WHAT IS REQUIRED –
Restate word for word the entries below, starting with the line with "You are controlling" and continuing through the line with "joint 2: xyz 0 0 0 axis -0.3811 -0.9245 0". Include both of those lines and no others.

AVAILABLE RECORDS –
________
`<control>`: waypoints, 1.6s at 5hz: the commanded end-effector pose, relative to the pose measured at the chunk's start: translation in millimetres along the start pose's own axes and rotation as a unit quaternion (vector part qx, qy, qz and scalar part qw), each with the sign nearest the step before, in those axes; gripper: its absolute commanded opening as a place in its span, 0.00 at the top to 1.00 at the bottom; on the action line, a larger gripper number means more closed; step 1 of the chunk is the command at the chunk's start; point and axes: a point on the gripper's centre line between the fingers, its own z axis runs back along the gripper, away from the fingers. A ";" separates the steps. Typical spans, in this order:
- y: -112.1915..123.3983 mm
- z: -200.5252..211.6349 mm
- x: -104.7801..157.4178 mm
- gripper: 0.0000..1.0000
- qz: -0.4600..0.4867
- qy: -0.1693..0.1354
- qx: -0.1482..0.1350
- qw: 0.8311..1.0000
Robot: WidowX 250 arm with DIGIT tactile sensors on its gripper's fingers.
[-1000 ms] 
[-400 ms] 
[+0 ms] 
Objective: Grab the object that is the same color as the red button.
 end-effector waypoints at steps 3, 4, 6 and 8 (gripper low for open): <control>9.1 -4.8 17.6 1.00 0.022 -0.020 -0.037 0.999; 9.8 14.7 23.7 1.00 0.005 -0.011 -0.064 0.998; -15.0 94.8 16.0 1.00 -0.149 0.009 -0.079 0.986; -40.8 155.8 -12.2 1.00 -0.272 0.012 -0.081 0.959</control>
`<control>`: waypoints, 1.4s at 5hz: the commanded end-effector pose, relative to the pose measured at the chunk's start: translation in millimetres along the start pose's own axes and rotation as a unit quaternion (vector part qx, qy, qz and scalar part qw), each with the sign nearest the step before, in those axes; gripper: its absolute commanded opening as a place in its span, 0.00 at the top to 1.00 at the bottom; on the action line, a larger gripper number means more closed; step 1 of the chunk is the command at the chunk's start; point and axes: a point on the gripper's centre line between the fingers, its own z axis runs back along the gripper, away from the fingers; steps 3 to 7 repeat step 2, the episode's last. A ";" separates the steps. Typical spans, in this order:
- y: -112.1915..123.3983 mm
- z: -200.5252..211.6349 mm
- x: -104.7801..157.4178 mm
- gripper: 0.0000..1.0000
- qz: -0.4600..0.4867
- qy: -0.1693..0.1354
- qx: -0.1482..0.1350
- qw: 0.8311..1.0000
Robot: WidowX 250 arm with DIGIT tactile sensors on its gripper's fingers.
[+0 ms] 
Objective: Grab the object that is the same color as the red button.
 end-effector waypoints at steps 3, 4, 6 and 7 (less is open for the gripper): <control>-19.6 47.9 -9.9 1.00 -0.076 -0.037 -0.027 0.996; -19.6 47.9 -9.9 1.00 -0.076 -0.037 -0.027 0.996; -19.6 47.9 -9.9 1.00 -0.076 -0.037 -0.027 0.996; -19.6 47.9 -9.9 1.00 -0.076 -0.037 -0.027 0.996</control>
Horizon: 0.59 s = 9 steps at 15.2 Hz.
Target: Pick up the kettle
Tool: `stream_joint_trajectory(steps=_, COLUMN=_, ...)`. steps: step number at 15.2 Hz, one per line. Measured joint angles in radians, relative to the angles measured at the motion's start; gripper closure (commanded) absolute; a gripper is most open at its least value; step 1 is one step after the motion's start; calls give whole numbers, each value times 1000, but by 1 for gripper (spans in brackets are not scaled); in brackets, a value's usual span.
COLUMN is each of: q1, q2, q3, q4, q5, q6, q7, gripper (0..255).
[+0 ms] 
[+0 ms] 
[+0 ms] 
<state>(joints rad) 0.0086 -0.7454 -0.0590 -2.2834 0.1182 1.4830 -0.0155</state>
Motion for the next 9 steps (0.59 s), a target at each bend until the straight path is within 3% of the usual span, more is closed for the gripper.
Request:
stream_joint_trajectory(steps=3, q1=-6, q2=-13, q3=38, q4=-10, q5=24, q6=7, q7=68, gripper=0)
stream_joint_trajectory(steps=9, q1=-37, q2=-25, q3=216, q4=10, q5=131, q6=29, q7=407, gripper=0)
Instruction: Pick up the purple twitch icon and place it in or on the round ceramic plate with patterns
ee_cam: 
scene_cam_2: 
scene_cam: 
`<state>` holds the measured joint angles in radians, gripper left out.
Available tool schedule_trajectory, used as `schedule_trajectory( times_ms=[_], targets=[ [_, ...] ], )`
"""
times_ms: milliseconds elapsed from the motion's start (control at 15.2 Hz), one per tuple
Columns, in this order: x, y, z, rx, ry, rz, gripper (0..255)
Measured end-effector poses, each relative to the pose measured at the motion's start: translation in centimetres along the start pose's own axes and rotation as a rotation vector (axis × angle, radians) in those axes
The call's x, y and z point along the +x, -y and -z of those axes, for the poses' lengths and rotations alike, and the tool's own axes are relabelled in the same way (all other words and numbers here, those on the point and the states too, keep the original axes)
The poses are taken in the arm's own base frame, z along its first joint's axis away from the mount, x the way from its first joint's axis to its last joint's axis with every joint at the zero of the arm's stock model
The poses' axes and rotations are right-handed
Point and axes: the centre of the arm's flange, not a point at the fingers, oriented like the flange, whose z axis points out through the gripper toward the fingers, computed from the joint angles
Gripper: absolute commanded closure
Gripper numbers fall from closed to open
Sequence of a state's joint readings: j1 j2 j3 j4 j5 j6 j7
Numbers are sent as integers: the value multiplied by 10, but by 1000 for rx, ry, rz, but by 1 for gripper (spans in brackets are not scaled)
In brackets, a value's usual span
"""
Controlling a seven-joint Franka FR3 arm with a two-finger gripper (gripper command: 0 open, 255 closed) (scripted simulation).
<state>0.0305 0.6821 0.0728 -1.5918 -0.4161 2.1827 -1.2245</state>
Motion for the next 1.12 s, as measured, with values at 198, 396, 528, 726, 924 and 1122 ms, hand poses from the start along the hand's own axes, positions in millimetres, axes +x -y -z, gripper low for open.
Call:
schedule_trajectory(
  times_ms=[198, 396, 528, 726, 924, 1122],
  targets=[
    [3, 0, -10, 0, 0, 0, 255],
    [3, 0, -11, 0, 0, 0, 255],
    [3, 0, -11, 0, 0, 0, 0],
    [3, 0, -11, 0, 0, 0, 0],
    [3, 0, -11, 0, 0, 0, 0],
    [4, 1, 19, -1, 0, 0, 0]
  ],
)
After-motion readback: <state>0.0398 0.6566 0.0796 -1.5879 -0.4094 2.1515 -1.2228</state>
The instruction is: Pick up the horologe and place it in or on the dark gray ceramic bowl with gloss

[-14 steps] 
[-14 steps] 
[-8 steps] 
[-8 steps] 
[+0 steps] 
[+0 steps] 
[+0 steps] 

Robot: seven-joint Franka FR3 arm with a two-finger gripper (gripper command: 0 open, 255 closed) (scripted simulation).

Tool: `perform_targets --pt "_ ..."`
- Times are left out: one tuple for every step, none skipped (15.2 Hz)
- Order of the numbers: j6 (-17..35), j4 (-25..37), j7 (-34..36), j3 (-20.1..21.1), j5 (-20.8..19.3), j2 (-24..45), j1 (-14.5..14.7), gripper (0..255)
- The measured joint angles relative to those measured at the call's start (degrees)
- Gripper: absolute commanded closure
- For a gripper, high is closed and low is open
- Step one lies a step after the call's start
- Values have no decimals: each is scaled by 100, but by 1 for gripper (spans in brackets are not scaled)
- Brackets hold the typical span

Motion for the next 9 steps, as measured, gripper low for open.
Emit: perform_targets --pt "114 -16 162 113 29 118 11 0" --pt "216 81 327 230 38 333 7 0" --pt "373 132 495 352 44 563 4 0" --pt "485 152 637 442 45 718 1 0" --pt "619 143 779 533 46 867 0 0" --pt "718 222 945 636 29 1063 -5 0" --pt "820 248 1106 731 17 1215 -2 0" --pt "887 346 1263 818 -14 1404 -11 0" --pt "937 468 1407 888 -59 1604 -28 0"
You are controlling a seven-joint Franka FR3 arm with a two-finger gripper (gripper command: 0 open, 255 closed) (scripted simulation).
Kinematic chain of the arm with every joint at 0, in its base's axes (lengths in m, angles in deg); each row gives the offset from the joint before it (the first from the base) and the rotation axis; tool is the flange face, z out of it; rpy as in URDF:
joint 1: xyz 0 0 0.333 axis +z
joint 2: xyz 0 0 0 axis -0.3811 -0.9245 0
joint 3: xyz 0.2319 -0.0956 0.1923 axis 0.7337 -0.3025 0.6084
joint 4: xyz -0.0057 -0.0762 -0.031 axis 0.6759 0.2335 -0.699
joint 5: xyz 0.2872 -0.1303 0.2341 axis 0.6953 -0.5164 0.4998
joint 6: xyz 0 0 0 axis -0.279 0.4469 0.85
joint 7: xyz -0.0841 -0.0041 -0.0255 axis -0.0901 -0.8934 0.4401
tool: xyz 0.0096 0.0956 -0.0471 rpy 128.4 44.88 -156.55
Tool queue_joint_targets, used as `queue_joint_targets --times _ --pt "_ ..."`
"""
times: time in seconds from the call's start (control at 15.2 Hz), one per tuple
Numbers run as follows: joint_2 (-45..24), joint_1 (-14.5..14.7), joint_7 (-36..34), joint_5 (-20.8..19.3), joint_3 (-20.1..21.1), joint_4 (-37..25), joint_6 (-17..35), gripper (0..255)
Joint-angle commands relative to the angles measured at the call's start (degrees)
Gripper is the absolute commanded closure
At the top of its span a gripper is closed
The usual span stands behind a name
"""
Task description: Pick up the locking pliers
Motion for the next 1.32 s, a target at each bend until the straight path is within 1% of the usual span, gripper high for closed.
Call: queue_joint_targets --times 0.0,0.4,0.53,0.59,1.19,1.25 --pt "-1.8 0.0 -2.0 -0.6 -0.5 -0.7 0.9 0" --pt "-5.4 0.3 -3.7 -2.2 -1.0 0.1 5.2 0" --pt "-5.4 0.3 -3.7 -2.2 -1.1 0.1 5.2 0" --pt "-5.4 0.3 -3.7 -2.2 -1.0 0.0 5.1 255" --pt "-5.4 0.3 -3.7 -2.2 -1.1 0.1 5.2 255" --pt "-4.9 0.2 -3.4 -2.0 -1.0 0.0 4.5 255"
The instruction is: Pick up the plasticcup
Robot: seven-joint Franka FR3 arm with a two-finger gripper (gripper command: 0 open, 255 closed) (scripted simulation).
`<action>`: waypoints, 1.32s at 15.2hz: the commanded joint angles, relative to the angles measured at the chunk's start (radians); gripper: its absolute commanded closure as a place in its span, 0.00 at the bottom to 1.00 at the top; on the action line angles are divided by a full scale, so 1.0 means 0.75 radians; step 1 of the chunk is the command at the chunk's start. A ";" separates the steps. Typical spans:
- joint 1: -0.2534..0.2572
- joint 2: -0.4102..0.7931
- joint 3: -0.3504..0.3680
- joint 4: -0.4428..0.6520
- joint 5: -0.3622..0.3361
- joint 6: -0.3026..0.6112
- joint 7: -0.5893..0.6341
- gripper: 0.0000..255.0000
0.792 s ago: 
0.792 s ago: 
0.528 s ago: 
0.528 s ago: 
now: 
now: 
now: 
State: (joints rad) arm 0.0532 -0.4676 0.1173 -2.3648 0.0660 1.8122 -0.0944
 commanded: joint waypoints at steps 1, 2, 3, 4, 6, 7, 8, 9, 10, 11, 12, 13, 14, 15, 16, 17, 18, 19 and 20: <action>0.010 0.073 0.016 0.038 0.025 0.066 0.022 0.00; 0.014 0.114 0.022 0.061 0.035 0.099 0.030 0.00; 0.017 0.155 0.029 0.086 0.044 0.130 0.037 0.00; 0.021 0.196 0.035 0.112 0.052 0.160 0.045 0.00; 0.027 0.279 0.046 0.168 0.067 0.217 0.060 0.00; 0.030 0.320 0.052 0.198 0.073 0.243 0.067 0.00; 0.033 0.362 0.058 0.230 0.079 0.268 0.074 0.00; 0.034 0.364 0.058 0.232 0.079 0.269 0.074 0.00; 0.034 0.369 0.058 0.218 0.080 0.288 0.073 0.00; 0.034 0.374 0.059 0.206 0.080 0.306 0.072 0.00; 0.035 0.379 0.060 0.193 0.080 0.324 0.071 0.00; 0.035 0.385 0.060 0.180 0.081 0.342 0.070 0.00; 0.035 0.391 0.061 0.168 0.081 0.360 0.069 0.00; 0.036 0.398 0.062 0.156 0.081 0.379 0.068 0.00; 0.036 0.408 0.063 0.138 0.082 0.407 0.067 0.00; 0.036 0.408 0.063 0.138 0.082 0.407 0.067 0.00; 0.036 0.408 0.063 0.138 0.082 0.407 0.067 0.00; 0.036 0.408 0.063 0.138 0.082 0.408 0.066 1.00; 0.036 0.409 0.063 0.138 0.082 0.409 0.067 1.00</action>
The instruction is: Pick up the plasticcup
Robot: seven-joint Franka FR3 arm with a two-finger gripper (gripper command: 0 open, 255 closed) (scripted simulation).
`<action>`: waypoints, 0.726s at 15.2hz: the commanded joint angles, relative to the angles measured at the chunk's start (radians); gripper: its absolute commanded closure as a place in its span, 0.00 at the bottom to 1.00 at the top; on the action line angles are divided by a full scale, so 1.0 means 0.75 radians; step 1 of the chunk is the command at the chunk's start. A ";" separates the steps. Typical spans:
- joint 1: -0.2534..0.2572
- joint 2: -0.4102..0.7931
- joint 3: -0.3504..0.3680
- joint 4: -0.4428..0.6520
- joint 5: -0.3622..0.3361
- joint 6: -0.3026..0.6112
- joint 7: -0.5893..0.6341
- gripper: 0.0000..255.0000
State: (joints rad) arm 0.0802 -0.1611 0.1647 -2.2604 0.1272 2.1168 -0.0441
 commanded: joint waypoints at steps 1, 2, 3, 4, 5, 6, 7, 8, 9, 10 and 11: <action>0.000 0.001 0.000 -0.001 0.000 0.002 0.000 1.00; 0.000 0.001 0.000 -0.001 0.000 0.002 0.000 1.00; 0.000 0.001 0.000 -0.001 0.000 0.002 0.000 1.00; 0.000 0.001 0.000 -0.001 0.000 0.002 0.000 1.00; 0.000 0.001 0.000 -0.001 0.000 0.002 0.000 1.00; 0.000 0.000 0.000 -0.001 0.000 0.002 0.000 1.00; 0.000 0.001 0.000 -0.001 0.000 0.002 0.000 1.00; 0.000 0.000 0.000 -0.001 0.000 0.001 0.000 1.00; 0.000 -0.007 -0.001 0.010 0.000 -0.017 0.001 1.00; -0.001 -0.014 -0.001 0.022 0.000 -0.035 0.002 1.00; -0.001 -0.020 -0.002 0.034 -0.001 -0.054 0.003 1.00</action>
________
ANSWER BELOW –
You are controlling a seven-joint Franka FR3 arm with a two-finger gripper (gripper command: 0 open, 255 closed) (scripted simulation).
Kinematic chain of the arm with every joint at 0, in its base's axes (lengths in m, angles in deg); each row gives the offset from the joint before it (the first from the base) and the rotation axis; tool is the flange face, z out of it; rpy as in URDF:
joint 1: xyz 0 0 0.333 axis +z
joint 2: xyz 0 0 0 axis -0.3811 -0.9245 0

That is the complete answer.